→ Your objective
Copy exactly the lines of the records below, and only those lines, beginning with the line that contains "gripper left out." and ending with the line that contains "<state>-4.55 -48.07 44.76".

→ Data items
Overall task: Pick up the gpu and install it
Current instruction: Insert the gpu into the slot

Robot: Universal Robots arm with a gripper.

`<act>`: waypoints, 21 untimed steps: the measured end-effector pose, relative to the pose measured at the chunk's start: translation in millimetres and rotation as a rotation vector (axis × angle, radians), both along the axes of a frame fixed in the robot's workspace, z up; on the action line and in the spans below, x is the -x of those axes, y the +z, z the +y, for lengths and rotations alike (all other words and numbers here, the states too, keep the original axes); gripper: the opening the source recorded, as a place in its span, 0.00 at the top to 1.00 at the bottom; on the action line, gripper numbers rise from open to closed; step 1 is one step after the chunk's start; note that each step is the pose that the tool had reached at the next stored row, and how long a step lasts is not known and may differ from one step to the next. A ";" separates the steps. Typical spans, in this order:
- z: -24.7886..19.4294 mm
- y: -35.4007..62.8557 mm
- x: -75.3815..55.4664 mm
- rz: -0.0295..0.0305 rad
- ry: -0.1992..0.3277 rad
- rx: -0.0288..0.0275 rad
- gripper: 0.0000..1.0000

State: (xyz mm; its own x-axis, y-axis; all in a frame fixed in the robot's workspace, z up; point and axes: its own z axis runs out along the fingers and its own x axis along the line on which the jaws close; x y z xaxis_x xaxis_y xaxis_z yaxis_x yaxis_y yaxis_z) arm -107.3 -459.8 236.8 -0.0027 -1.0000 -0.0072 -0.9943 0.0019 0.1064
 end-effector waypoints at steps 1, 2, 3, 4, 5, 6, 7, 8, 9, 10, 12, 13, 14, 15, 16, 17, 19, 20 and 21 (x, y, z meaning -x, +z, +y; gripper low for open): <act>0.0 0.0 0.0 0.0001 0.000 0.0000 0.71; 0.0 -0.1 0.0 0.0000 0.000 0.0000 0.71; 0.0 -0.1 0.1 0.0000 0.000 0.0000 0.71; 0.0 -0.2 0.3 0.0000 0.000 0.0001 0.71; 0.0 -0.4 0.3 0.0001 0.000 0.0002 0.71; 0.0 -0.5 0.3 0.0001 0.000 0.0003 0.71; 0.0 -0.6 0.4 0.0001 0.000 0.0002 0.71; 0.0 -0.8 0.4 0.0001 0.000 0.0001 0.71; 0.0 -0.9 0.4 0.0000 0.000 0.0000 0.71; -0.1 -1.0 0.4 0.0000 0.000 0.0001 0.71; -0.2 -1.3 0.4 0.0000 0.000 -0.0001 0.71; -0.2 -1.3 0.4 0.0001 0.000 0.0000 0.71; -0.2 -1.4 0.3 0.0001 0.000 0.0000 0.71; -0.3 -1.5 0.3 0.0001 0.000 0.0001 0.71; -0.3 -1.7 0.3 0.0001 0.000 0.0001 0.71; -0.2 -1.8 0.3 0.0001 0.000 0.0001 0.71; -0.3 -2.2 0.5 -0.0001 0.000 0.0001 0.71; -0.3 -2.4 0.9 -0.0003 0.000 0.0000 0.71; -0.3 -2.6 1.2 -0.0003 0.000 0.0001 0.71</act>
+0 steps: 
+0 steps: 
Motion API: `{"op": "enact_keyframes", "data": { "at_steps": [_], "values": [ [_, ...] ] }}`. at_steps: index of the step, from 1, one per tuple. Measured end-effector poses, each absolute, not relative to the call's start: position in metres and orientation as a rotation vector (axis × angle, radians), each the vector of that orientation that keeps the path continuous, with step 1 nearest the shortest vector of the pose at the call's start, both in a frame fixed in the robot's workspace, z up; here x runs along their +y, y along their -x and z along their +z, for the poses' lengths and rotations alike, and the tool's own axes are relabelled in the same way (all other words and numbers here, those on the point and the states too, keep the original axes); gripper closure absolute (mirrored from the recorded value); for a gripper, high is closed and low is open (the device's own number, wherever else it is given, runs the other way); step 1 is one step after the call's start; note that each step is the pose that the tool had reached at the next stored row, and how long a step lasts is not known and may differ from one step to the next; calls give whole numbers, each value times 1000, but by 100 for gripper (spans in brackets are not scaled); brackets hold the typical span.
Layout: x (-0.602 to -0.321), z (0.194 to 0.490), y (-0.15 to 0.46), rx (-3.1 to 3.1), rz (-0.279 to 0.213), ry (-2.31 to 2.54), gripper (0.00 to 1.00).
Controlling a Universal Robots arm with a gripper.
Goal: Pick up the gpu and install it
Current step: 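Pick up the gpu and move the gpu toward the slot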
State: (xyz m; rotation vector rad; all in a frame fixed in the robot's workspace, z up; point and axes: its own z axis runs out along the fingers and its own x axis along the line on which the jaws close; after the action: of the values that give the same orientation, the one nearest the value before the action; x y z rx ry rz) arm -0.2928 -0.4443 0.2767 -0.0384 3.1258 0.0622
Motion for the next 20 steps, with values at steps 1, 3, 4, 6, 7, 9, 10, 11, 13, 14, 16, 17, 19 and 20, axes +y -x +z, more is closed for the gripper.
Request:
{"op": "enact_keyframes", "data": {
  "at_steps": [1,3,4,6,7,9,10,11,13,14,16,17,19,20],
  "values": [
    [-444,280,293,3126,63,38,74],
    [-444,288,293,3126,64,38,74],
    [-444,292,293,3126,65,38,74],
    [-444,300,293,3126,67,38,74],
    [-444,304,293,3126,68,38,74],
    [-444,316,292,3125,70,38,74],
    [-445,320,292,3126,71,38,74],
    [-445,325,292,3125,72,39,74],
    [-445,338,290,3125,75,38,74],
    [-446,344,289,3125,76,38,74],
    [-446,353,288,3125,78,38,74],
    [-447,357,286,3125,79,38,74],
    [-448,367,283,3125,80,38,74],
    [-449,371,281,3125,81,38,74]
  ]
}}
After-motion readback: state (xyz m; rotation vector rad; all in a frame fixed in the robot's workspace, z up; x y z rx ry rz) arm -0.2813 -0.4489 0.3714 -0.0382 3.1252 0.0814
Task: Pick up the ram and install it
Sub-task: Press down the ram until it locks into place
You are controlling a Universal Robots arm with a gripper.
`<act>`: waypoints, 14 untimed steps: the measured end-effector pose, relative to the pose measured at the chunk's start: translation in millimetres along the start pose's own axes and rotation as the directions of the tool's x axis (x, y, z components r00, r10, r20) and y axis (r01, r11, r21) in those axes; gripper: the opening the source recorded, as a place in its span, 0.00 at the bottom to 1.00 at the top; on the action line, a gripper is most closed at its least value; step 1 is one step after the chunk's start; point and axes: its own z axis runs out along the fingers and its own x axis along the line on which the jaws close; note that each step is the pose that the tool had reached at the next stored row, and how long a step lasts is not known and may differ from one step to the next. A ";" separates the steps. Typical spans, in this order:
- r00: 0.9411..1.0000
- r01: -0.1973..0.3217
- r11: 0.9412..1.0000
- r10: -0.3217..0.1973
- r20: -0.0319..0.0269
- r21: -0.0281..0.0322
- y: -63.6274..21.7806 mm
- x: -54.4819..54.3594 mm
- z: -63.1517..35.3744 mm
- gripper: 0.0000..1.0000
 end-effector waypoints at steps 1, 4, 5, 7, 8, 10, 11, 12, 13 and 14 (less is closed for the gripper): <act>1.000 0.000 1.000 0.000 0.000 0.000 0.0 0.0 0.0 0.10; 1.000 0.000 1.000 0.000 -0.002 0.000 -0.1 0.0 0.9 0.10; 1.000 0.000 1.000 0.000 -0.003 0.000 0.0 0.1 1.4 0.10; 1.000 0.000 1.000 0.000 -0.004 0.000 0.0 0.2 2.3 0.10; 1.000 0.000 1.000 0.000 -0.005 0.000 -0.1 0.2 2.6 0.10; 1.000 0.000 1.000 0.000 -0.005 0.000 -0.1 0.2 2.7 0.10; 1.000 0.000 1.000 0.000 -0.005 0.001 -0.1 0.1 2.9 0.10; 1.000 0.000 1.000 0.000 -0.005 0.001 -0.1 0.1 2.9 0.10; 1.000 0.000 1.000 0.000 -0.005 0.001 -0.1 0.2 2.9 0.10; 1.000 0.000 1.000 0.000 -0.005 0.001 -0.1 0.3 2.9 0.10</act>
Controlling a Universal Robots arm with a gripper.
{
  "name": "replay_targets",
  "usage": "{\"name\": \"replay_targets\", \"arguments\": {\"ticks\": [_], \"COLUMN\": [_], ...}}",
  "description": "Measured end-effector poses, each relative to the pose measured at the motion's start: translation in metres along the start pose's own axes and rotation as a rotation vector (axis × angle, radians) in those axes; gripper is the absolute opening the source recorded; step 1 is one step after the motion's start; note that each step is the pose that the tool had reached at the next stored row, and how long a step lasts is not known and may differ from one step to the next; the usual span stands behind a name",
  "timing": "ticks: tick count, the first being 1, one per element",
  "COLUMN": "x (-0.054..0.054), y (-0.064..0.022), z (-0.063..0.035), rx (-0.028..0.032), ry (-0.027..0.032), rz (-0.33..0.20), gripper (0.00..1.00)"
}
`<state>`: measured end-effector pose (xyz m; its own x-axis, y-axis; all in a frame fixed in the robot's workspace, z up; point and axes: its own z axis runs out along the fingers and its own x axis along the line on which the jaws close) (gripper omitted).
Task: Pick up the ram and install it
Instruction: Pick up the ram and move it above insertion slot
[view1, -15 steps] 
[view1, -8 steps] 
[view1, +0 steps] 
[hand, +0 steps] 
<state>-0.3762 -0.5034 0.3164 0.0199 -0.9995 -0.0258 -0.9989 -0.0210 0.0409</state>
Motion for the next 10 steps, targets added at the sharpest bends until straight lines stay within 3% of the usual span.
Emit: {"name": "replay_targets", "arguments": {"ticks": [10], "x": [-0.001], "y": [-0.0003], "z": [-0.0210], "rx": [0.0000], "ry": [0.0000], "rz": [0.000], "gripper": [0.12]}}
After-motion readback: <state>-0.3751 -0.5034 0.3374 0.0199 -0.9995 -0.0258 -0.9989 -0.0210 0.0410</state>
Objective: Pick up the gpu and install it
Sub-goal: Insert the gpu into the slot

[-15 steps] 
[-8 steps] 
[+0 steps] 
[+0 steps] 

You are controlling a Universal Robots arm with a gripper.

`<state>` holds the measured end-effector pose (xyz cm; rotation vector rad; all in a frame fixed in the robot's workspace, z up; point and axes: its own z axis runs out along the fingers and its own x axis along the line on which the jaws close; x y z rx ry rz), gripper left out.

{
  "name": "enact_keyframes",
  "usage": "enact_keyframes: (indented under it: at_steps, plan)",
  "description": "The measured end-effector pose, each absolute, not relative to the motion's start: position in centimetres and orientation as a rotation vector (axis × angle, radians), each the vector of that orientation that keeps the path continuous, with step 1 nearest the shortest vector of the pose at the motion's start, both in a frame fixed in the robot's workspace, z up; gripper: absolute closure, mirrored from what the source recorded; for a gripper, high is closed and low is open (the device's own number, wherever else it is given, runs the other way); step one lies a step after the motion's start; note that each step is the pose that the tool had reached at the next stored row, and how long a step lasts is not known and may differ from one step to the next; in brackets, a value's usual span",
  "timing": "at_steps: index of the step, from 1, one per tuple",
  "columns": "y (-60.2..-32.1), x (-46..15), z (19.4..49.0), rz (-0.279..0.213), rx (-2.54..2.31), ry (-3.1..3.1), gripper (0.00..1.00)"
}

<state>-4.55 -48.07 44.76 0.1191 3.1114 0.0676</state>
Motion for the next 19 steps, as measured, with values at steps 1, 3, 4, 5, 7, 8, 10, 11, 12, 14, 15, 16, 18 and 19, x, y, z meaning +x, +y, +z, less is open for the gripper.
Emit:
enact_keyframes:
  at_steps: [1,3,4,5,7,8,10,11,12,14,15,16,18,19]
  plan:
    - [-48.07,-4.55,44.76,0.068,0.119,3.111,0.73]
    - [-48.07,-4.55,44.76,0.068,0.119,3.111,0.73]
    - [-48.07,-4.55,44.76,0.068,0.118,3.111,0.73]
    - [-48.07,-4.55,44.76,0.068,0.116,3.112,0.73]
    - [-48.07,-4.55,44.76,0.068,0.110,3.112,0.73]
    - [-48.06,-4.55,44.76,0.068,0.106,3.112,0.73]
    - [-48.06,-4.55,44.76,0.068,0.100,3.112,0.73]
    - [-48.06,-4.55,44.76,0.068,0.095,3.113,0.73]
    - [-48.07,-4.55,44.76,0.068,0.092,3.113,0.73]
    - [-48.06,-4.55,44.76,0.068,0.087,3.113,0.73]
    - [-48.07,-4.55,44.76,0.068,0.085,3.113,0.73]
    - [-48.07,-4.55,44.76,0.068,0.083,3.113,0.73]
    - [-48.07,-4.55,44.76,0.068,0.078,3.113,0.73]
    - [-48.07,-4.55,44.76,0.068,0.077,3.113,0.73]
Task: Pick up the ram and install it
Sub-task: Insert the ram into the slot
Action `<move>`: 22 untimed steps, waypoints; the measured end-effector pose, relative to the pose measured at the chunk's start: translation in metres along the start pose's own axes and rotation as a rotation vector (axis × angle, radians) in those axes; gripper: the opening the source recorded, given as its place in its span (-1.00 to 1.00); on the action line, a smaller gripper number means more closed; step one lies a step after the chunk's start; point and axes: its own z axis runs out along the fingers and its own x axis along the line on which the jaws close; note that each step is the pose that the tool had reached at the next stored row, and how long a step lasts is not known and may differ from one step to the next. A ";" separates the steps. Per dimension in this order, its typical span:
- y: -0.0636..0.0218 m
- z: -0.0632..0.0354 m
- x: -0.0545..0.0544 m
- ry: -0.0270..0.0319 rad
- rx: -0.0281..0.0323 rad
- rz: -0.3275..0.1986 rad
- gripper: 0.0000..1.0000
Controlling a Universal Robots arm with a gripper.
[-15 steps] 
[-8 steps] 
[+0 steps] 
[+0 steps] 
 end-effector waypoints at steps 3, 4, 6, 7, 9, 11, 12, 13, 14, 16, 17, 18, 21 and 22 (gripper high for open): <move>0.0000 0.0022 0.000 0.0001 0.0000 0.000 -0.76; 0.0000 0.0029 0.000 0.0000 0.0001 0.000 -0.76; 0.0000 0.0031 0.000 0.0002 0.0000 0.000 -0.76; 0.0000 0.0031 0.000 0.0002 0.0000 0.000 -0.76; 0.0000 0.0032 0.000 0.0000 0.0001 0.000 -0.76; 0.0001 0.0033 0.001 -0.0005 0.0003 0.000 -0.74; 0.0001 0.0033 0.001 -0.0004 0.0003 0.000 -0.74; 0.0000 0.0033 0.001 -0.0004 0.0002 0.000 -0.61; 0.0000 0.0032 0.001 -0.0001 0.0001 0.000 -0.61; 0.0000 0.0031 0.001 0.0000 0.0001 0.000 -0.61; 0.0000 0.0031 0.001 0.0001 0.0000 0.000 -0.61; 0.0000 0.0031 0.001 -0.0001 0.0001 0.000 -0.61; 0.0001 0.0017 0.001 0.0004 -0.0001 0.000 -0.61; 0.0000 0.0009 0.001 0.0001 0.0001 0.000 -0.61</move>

→ Solution
`<state>` holds the measured end-effector pose (xyz cm; rotation vector rad; all in a frame fixed in the robot's workspace, z up; point and axes: its own z axis runs out along the fingers and its own x axis along the line on which the jaws close; x y z rx ry rz), gripper left out.

{
  "name": "enact_keyframes",
  "usage": "enact_keyframes: (indented under it: at_steps, plan)",
  "description": "The measured end-effector pose, each absolute, not relative to the motion's start: position in centimetres and orientation as a rotation vector (axis × angle, radians), each the vector of that orientation that keeps the path continuous, with step 1 nearest the shortest vector of the pose at the motion's start, both in a frame fixed in the robot's workspace, z up; gripper: absolute closure, mirrored from what the source recorded; for a gripper, high is closed and low is open (the device's own number, wherever else it is given, runs the other way); step one lies a step after the motion's start; note that each step is the pose that the tool had reached at the next stored row, and how long a step lasts is not known and may differ from one step to the next; in brackets, a value's usual span",
  "timing": "at_steps: index of the step, from 1, one per tuple",
  "columns": "y (-60.2..-32.1), x (-46..15), z (19.4..49.0), rz (-0.279..0.213), rx (-2.54..2.31), ry (-3.1..3.1), gripper (0.00..1.00)"
}

<state>-4.55 -48.07 44.76 0.1191 3.1114 0.0676</state>

This exercise has nothing more to it.